● Description of the task:
After finding the line containing "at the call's" below, please output that line and each following one through the line containing "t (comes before", exactly as written.

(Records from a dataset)
******

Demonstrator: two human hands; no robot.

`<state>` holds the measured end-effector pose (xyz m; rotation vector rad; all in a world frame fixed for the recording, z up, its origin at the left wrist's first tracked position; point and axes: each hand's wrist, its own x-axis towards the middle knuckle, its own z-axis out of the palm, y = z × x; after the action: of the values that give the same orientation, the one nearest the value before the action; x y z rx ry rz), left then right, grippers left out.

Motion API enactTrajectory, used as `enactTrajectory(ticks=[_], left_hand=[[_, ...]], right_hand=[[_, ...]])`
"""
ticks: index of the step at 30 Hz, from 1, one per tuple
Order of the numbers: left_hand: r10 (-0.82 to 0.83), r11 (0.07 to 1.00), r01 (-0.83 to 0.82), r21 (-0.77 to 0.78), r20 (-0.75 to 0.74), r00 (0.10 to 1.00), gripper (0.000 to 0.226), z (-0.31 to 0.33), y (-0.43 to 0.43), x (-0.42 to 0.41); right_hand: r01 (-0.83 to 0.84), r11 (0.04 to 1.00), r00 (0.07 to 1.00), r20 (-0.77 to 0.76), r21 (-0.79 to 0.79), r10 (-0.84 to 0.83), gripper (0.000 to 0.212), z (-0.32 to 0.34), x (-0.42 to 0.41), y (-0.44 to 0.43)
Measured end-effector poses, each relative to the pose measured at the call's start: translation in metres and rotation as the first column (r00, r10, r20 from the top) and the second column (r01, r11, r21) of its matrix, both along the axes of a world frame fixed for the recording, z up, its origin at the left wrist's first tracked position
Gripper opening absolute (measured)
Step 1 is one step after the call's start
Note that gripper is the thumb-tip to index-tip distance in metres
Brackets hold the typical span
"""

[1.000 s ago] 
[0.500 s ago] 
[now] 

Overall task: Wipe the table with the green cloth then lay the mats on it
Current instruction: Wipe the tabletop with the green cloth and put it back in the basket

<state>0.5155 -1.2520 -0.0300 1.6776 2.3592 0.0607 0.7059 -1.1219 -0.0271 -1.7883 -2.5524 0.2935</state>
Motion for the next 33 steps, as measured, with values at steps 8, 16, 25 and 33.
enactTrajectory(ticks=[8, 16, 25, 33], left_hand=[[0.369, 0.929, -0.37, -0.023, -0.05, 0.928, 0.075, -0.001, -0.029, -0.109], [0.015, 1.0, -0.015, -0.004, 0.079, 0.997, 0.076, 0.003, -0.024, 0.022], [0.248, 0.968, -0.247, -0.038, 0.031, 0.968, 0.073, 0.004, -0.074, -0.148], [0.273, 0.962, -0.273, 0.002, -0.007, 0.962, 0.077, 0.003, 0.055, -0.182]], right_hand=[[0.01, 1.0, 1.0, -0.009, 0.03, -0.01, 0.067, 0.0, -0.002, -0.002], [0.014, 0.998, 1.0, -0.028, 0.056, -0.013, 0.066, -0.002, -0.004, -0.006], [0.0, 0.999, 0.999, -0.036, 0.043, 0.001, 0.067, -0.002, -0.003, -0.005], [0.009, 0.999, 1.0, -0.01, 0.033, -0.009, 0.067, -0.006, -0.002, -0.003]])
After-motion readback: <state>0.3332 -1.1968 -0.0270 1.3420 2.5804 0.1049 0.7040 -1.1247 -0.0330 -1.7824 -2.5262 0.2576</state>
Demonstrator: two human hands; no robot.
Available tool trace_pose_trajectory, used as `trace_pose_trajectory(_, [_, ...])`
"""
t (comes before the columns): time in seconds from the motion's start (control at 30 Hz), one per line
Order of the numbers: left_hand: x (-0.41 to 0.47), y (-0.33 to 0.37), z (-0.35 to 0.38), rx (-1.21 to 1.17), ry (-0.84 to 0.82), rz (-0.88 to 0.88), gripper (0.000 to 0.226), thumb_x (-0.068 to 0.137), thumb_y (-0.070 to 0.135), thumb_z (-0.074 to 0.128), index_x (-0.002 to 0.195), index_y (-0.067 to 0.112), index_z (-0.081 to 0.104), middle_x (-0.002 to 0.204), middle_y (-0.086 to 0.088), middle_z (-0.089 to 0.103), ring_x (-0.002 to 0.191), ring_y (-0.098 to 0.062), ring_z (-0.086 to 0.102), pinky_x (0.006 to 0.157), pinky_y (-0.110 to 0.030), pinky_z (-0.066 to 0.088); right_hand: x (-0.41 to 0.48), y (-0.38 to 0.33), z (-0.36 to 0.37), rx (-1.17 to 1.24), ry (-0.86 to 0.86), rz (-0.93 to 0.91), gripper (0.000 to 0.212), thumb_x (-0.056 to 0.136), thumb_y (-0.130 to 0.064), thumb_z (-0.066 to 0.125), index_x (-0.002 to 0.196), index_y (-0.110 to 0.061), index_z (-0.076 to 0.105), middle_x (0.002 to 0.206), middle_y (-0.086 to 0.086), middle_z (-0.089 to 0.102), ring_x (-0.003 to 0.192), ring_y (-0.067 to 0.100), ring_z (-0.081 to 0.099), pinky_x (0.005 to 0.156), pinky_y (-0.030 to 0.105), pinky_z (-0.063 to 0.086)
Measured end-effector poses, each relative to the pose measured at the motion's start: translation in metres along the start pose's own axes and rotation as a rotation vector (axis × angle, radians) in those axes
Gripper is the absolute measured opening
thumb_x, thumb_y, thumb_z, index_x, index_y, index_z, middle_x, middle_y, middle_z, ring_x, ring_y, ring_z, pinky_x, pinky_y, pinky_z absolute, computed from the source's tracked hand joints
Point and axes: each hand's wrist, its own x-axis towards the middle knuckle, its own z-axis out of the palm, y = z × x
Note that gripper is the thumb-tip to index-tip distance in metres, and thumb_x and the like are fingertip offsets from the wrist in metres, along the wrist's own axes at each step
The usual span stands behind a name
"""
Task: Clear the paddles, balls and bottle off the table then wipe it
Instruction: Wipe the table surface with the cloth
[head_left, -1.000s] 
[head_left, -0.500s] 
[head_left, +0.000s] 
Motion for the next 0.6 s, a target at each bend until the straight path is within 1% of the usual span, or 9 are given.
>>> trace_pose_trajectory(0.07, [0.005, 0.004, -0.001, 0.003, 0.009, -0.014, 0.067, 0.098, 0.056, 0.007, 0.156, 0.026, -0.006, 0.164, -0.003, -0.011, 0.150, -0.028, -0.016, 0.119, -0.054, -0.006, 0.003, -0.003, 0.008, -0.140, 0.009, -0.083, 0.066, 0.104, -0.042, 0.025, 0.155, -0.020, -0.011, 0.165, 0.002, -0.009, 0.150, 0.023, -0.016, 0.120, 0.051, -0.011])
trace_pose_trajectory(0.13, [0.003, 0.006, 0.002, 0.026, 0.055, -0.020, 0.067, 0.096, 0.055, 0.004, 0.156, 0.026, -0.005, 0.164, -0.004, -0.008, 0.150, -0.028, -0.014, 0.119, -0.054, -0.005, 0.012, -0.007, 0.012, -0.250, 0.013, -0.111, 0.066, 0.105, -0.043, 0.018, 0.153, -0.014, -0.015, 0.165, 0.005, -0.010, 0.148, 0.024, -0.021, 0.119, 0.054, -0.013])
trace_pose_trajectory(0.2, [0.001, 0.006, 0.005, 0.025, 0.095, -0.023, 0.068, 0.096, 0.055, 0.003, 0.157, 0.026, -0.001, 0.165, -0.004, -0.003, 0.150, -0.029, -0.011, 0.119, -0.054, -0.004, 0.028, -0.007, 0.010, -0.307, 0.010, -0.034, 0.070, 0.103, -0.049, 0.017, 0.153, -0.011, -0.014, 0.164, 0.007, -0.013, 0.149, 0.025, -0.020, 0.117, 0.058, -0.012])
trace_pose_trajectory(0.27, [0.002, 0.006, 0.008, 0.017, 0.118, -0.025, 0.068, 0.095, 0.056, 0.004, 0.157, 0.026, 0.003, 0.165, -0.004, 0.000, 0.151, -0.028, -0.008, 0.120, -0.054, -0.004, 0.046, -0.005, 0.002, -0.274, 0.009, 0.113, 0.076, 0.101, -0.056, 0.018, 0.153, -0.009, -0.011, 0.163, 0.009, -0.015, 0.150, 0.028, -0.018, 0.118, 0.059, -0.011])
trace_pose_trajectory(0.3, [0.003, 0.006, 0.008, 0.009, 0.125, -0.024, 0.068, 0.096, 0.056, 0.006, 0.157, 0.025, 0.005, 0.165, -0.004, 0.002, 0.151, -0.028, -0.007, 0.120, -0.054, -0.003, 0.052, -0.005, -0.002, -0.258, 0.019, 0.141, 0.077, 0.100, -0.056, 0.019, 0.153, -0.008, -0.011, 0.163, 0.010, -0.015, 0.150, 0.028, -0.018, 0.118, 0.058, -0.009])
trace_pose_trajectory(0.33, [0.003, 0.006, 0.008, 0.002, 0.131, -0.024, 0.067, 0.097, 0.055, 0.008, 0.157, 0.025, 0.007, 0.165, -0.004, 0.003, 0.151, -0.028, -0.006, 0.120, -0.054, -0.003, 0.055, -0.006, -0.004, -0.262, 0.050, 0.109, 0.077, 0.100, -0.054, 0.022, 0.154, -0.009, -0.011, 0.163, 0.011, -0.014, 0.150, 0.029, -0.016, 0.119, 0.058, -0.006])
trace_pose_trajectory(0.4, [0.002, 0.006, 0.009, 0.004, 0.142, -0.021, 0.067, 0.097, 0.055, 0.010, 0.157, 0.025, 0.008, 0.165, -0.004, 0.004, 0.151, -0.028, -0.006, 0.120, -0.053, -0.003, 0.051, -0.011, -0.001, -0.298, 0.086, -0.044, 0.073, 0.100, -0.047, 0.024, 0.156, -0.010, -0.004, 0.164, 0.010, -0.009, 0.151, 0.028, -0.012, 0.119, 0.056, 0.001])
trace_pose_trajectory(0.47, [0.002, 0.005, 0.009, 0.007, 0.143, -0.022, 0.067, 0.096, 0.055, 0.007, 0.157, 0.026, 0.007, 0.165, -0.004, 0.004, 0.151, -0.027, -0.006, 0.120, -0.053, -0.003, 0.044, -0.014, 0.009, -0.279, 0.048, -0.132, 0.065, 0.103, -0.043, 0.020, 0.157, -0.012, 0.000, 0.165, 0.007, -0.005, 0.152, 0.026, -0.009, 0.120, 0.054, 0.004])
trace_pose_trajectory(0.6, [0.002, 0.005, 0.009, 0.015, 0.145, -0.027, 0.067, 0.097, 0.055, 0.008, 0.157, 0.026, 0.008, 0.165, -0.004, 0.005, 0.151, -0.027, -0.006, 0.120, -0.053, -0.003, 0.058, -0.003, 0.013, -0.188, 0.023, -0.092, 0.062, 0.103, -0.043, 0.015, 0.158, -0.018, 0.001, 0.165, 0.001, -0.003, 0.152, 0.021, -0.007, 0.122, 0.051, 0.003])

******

● Your response:
Measured end-effector poses, each relative to the pose measured at the call's start: translation in metres and rotation as the first column (r00, r10, r20 from the top) and the second column (r01, r11, r21) of its matrix, both along the axes of a world frame fixed for the recording, z up, its origin at the left wrist's first tracked position
Gripper opening absolute (measured)
Step 1 is one step after the call's start
Note that gripper is the thumb-tip to index-tip distance in metres
Brackets hold the typical span
"""

[1.000 s ago] 
[0.500 s ago] 
[now] 

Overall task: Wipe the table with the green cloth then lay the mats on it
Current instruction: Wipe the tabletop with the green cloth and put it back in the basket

<state>0.5155 -1.2520 -0.0300 1.6776 2.3592 0.0607 0.7059 -1.1219 -0.0271 -1.7883 -2.5524 0.2935</state>
Motion for the next 33 steps, as measured, with values at steps 8, 16, 25 and 33.
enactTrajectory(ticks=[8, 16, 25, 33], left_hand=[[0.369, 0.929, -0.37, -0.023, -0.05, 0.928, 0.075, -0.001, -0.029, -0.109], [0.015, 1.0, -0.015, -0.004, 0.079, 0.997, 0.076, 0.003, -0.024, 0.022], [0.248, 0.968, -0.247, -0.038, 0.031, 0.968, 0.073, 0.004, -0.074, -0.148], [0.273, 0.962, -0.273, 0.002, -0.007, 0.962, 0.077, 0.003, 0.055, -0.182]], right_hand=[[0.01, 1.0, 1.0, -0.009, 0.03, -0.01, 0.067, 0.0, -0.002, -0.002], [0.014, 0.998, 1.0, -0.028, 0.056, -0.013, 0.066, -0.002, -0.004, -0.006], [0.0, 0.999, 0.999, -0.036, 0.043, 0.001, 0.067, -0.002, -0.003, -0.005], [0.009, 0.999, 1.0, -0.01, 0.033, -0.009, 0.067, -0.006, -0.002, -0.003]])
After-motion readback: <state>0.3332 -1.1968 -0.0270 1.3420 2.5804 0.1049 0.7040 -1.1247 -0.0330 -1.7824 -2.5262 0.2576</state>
Demonstrator: two human hands; no robot.
Available tool trace_pose_trajectory, used as `trace_pose_trajectory(_, [_, ...])`
"""
t (comes before the columns): time in seconds from the motion's start (control at 30 Hz), one per line

With this, the exercise is complete.